Kur’an’da “Allah, Adem’e bütün isimleri öğretti” (Bakara, 31) ayetiyle ilk insan olan Adem’e isimlerin öğretildiği ve bir dile sahip kılındığı, ona bildiklerini çocuklarına aktarması imkanının verildiği belirtiliyor. Böylece ilk insanla birlikte ilahi kaynağa bağlı ilk kültür de ortaya çıkmış olmaktadır. Gerek Hz.Adem ve çocuklarının vahye dayalı bu kültürü, gerek daha sonra gönderilen peygamberlerin tebliğleri, ilkçağların kültür ve medeniyetlerini oluşturmuştur. Üstelik bu tebliğleri onu kabul eden insanlar tarafından dünyanın her yerine taşınmıştır. Şu halde medeniyetin kökenini dinde aramak gerekir, tek dinle -ki o da Hz. Adem’in getirdiği ilahi dindir- başlayan ve özünde vahye dayalı unsurlar bulunan kültür, her yeni gelen peygamberin tebliği ile desteklenerek sürekli bir gelişme göstermiş, vahiy esasına dayanan medeniyetlerin ve o medeniyetleri temsil eden toplumların çöküşü ise, dini esaslardan ayrılmalarının sonucu olarak ortaya çıkmıştır. Böylece insanın Allah’a itaati ile yükselen medeniyeti, yine onun Allah’a isyanı ile yok olup gitmiştir.

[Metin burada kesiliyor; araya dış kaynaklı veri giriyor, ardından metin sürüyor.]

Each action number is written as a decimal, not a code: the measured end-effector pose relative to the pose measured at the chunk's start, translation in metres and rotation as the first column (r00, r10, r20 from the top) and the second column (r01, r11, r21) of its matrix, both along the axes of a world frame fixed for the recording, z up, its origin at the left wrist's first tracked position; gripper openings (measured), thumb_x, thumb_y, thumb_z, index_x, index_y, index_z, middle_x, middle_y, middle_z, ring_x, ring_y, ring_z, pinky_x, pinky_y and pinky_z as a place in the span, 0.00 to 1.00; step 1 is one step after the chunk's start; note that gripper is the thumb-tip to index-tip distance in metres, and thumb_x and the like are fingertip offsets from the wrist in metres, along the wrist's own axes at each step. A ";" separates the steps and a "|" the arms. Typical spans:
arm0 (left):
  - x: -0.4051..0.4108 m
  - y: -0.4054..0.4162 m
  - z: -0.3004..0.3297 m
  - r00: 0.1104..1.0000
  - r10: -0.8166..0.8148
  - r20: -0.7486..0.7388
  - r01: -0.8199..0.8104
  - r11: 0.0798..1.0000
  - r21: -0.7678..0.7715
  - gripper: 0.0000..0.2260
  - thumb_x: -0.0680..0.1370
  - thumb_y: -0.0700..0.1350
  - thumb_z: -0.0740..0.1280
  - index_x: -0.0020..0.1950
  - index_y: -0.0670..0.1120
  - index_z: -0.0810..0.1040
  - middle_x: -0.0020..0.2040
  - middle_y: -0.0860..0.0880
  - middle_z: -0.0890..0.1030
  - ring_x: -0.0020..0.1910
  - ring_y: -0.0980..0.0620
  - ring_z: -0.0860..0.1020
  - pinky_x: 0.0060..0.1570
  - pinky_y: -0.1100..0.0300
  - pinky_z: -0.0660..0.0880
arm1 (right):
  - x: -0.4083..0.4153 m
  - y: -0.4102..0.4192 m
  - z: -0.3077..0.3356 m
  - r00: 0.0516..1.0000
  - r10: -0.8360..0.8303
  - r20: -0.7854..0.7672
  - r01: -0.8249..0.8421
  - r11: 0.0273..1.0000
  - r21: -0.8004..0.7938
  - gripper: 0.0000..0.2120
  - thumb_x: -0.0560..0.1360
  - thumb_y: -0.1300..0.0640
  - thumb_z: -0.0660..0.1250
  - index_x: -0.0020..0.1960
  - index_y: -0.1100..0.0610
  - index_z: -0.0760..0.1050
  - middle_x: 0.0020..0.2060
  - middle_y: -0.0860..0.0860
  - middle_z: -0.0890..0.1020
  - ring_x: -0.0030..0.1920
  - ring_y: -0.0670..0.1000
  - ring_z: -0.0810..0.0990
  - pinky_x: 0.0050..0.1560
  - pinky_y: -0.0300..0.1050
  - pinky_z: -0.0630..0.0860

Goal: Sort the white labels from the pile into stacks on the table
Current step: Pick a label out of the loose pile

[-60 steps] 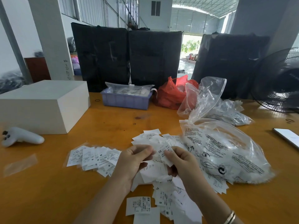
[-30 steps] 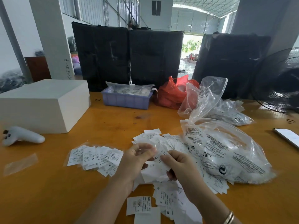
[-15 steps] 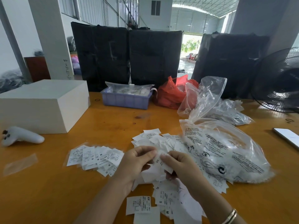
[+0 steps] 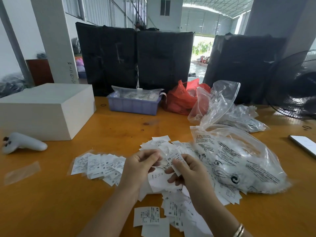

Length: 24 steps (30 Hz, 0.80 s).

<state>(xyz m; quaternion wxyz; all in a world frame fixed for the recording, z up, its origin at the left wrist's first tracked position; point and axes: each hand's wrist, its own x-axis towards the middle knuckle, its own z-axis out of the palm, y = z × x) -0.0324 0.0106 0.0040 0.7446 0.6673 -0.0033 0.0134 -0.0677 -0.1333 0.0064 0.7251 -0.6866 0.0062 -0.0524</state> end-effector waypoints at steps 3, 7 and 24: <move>0.000 0.000 -0.001 1.000 0.006 0.007 -0.006 1.000 0.003 0.03 0.75 0.43 0.71 0.46 0.49 0.84 0.39 0.51 0.85 0.38 0.58 0.83 0.34 0.70 0.75 | 0.000 0.002 -0.001 1.000 0.003 -0.030 -0.004 0.999 -0.051 0.04 0.78 0.60 0.64 0.49 0.60 0.76 0.35 0.56 0.84 0.29 0.49 0.79 0.29 0.37 0.73; 0.001 -0.001 -0.002 1.000 0.002 0.017 -0.002 1.000 0.029 0.03 0.74 0.43 0.72 0.46 0.49 0.84 0.38 0.52 0.85 0.37 0.58 0.83 0.33 0.72 0.75 | 0.001 0.004 -0.002 0.997 0.042 -0.060 -0.049 0.993 -0.109 0.04 0.79 0.60 0.64 0.49 0.59 0.76 0.34 0.56 0.85 0.29 0.49 0.80 0.28 0.36 0.73; 0.003 -0.003 -0.005 0.999 0.023 0.032 -0.025 0.998 0.058 0.04 0.75 0.46 0.71 0.44 0.47 0.82 0.38 0.53 0.85 0.36 0.59 0.82 0.32 0.71 0.75 | 0.002 0.002 -0.002 0.995 0.059 -0.075 -0.074 0.971 -0.227 0.07 0.80 0.59 0.61 0.47 0.58 0.77 0.30 0.54 0.84 0.26 0.48 0.79 0.26 0.35 0.71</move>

Eski Asur, Mısır, Yunan ve Roma medeniyetleri tarihteki putperest medeniyetlerden bazılarıdır. Bu toplumlarda, yaşayan ve ölmüş bazı kişiler ilâhlaştırılarak putları yapılır ve onlara tapınılırdı. İnsanları birbirine öldürterek veya aç arslanların önüne atarak seyretmek Romalıların en büyük zevklerinden biri idi. Bu toplumların ürettikleri medeniyetlere bakıldığında, sadece hipodrumlar, piramitler ve putlara tapınılan puthanelerin kalıntıları görülebilmektedir. Bu toplumların kültürleri, insanın insana tahakkümü ve ilâhlık taslaması temel düşüncesinden kaynaklandığı için bu medeniyetlerin geniş halk kitlelerine yansıyan tarafı, ezilip horlanmaktan başka hiç bir şey değildir.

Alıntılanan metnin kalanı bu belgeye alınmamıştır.